#### Exercise brief
Everything from the line that contains "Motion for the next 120" through the last line below should be transcribed exactly, except the pictures.
---------- Records shown
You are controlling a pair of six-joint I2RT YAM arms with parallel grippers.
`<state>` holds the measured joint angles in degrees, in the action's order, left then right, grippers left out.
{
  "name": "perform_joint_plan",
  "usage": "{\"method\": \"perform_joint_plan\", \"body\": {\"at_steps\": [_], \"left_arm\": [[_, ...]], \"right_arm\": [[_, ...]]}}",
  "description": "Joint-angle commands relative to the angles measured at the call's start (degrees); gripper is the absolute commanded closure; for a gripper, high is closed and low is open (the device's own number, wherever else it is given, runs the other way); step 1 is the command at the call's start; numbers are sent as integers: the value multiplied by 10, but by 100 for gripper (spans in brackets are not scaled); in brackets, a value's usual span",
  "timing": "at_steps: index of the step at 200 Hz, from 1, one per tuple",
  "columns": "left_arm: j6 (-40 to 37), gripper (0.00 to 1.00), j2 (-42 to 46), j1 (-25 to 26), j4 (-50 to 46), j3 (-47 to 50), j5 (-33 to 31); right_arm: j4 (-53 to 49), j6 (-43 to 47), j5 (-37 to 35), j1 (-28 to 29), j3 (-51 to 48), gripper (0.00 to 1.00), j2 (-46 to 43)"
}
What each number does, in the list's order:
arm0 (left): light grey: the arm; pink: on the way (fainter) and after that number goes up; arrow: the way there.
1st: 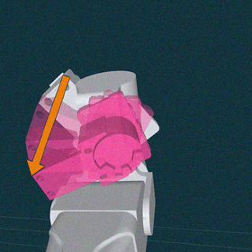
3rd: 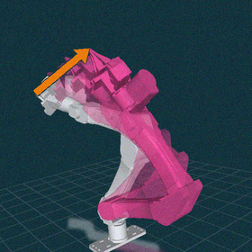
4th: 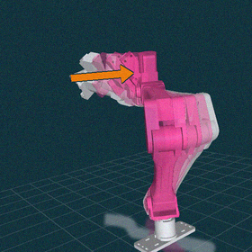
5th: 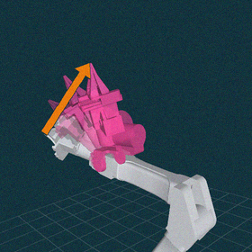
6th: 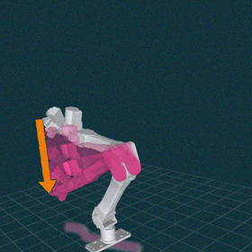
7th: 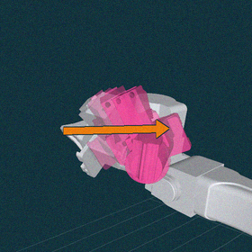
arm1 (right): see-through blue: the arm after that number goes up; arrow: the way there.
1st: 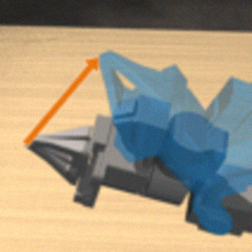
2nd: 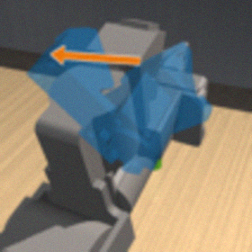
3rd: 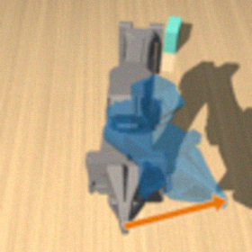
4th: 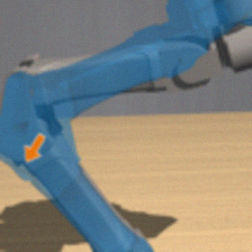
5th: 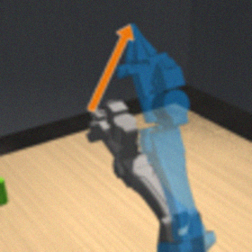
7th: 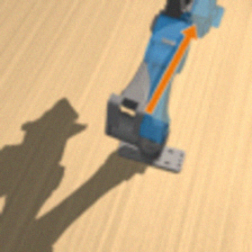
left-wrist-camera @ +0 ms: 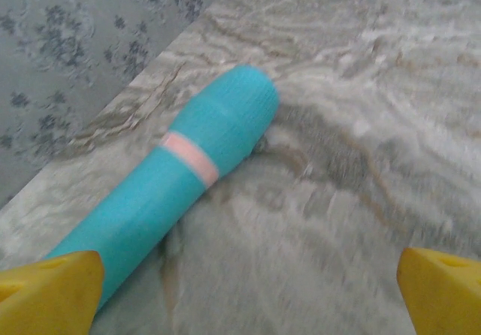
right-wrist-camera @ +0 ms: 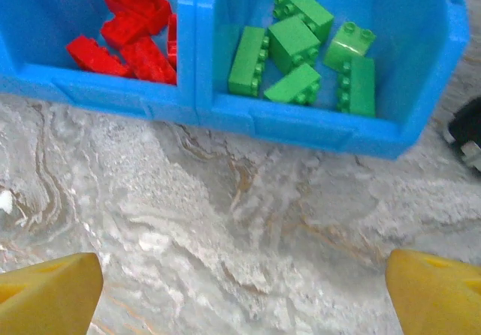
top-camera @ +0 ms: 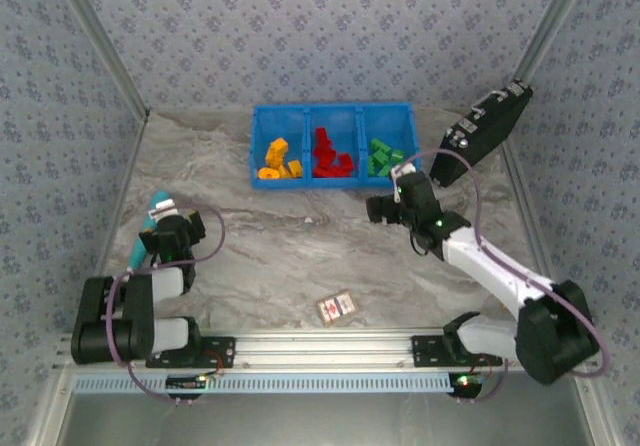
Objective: Sort the legos into containers by color
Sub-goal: Reset both arms
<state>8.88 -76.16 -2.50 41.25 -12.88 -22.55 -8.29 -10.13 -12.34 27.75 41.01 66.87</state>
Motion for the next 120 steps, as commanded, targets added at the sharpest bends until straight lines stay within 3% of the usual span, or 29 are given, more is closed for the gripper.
{"method": "perform_joint_plan", "body": {"at_steps": [1,17,42,49,59,69,79,89,120], "left_arm": [[12,0,-50,1,91,-50,35],[-10,0,-58,11,85,-60,59],[-72,0,-138,17,107,-96,186],[-72,0,-110,19,11,-119,191],[-73,0,-133,18,105,-97,190],[-71,0,-113,18,26,-115,190],[-72,0,-127,17,83,-102,191],[-72,0,-116,17,39,-111,191],[-73,0,-120,20,57,-107,188]], "right_arm": [[10,-28,-73,-2,-40,1,-58],[-8,-18,-89,-10,-57,1,-90],[46,31,-124,-15,-111,1,-134],[70,46,-127,-24,-124,1,-144],[99,64,-128,-42,-138,1,-151],[138,80,-129,-61,-152,1,-148],[177,91,-127,-87,-166,1,-138],[222,103,-116,-119,-182,1,-121],[387,107,-38,-230,-234,1,-33]]}}
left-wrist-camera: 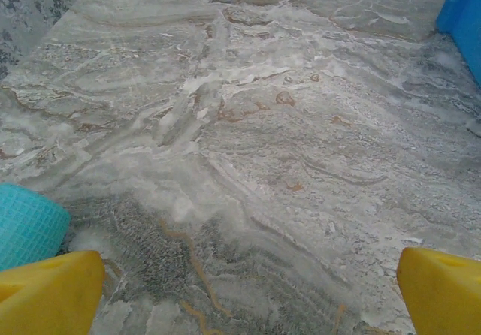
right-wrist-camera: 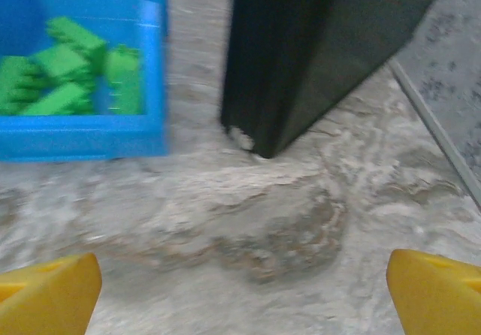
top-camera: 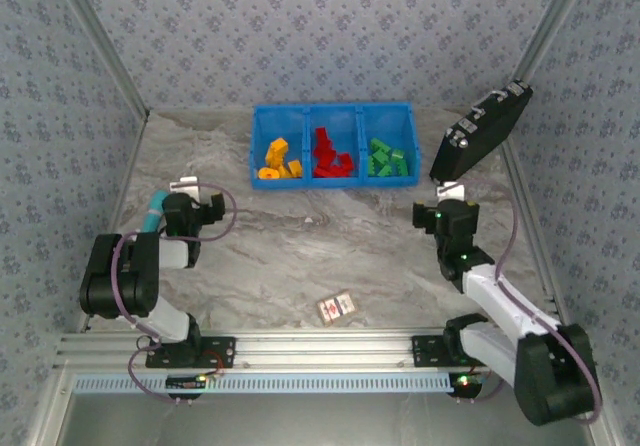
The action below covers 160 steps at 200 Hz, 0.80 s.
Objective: Sort the legos into containers by color
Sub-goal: Reset both arms
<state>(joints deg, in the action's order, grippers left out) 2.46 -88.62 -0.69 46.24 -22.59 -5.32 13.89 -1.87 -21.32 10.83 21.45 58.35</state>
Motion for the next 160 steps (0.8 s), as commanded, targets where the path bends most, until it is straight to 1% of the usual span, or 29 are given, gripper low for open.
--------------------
#### Response for this exercise
Motion for the next 120 steps, as commanded, targets added at the sharpest bends until straight lines stay within 3% of the usual span, or 29 are given, more is closed for the gripper.
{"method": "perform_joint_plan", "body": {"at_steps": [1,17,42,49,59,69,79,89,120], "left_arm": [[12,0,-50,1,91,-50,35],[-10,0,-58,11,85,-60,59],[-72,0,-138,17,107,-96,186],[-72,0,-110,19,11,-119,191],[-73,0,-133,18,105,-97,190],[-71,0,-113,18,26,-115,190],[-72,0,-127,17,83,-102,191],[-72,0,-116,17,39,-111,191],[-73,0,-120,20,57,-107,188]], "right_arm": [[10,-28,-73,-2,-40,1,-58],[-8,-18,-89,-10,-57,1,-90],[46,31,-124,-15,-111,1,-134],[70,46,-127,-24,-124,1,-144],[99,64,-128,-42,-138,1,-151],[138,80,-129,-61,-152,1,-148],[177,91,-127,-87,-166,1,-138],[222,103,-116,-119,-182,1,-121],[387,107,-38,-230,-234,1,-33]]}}
left-wrist-camera: 
right-wrist-camera: 
top-camera: 
The action below covers 160 steps at 200 Hz, 0.80 s.
Objective: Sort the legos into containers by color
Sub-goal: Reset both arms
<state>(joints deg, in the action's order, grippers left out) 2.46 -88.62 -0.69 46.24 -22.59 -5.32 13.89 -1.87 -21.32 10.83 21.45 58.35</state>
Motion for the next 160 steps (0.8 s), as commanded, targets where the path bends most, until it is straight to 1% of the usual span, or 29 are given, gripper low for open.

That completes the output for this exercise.